The success and credibility of our next first minister will be measured by the progress they achieve towards eradicating poverty, writes Oxfam’s Jamie Livingstone.
The clock is ticking in the race to be Scotland’s next first minister. Whoever triumphs will find a file on their desk marked “urgent”: the pressing poverty problem.
The success and credibility of our next first minister will be measured by the progress they achieve towards a Scotland free from the injustice of poverty, and the strength of their commitment to the same outcome globally.
The challenge is big: at a time of deep and growing wealth inequalities in Scotland, the majority of us face unaffordable bills created by the cost-of-living crisis. It’s the extra sting in the Covid pandemic’s tail.
Around the world, extreme poverty is increasing for the first time in 25 years, and the climate breakdown created by rich countries, like Scotland, is crippling national economies, while droughts, cyclones and floods force people from their homes.
We have never needed a brave, visionary and hopeful first minister more than we do now – and some key tests will determine whether they’re up to that challenge.
Firstly, there is a need for action to better value and invest in care, and all those who provide it. Right now, too many women – because almost all carers are – live in poverty because they look after someone. Without the people who care for our children, our sick, elderly or disabled, our economy and country would grind to a halt, yet carers’ contributions to our society remain largely invisible.
That’s why Oxfam Scotland, along with over 50 other organisations, are supporting “A Scotland That Cares” – the campaign for a dedicated National Outcome on care.
Scotland’s 11 National Outcomes are the jigsaw pieces that together build a picture of the country the Scottish Government is trying to create. They include important goals, like tackling poverty and protecting the environment. But there’s a glaring gap: there is no dedicated National Outcome focusing on care.
The government is about to review its National Outcomes for the first time in five years: a golden opportunity for Scotland’s new first minister to ensure that carers, and those who are cared for, are central to their vision for success – and their plans for government.
Key tests of government both close to home and globally
The next key test is renewing Scotland’s crumbling climate credibility. Around the world, people’s homes and lives are being destroyed, yet the Scottish Government’s own advisers say Scotland’s climate targets are “in danger of becoming meaningless”.
The Scottish Government has long talked a good talk on cutting emissions, while providing laudable financial support for people on the frontline of the climate crisis. But, it must walk the walk, by meeting rather than missing its own targets. The next first minister must also unequivocally oppose any proposed new planet-wrecking oil and gas developments.

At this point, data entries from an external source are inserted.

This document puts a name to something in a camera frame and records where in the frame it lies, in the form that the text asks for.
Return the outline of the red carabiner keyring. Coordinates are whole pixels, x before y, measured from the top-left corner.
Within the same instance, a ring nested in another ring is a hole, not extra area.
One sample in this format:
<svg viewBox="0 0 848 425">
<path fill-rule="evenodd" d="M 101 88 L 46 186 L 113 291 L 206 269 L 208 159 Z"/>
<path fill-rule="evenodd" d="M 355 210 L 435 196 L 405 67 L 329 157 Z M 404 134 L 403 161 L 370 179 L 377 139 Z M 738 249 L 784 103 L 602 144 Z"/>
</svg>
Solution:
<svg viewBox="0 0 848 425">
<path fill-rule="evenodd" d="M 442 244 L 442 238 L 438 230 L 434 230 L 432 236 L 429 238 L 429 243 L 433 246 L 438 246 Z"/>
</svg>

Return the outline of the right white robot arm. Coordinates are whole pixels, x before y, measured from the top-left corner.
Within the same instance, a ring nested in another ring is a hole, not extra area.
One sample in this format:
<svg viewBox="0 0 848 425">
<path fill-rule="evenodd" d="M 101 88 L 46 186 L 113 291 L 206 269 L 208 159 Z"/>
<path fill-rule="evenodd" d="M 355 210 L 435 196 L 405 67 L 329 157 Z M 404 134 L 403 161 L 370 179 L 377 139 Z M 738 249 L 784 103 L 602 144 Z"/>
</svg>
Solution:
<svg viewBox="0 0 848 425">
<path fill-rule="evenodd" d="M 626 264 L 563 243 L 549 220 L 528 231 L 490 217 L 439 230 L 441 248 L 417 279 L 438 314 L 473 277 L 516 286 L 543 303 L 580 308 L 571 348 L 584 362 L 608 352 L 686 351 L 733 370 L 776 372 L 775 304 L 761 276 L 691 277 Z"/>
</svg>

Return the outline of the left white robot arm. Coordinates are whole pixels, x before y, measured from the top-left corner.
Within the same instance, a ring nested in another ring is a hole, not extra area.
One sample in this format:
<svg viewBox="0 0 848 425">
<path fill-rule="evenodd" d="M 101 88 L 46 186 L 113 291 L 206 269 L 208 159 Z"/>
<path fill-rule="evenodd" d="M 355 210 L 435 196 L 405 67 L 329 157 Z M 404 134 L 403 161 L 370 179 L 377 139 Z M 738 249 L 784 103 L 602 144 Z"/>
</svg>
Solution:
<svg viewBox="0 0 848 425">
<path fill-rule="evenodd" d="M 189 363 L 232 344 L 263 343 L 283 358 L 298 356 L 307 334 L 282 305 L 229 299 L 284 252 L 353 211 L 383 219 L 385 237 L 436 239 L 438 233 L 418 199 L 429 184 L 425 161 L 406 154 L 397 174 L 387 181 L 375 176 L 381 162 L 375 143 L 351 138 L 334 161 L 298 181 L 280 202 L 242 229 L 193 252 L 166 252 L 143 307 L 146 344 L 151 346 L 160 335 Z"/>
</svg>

And they have to show global solidarity in other ways, too. Successive Scottish Governments have matched the public’s willingness to support people facing the world’s worst humanitarian disasters – like those suffering hunger across East Africa – while investing in long-term development projects. At a time of unprecedented global crisis, the subsequent test is whether the next first minister delivers on the SNP’s promise to increase Scotland’s support.
Underpinning this must be action to realise the “wellbeing economy” the Scottish Government often talks about; moving away from reliance on failed economic measures and rhetoric, and instead focusing on meeting people’s needs while simultaneously protecting the environment. Both the review of Scotland’s National Outcomes and the upcoming Wellbeing and Sustainable Development Bill provide litmus tests for the new first minister’s commitment to ensuring that everyone can thrive and prosper, with no one being left behind – whether in Scotland, or internationally.
Delivering on these key tests requires cash as well as political will. So, the final key test is whether the next first minister does more than just tinker on tax. They must instead use all their powers to introduce bold, progressive taxation that targets undertaxed wealth and makes polluters pay, with the revenues invested in public services, protecting people (particularly carers and children) from poverty, and faster climate action.
Poverty isn’t inevitable, in Scotland or anywhere else. Our next first minister must commit themselves to ending this injustice for good.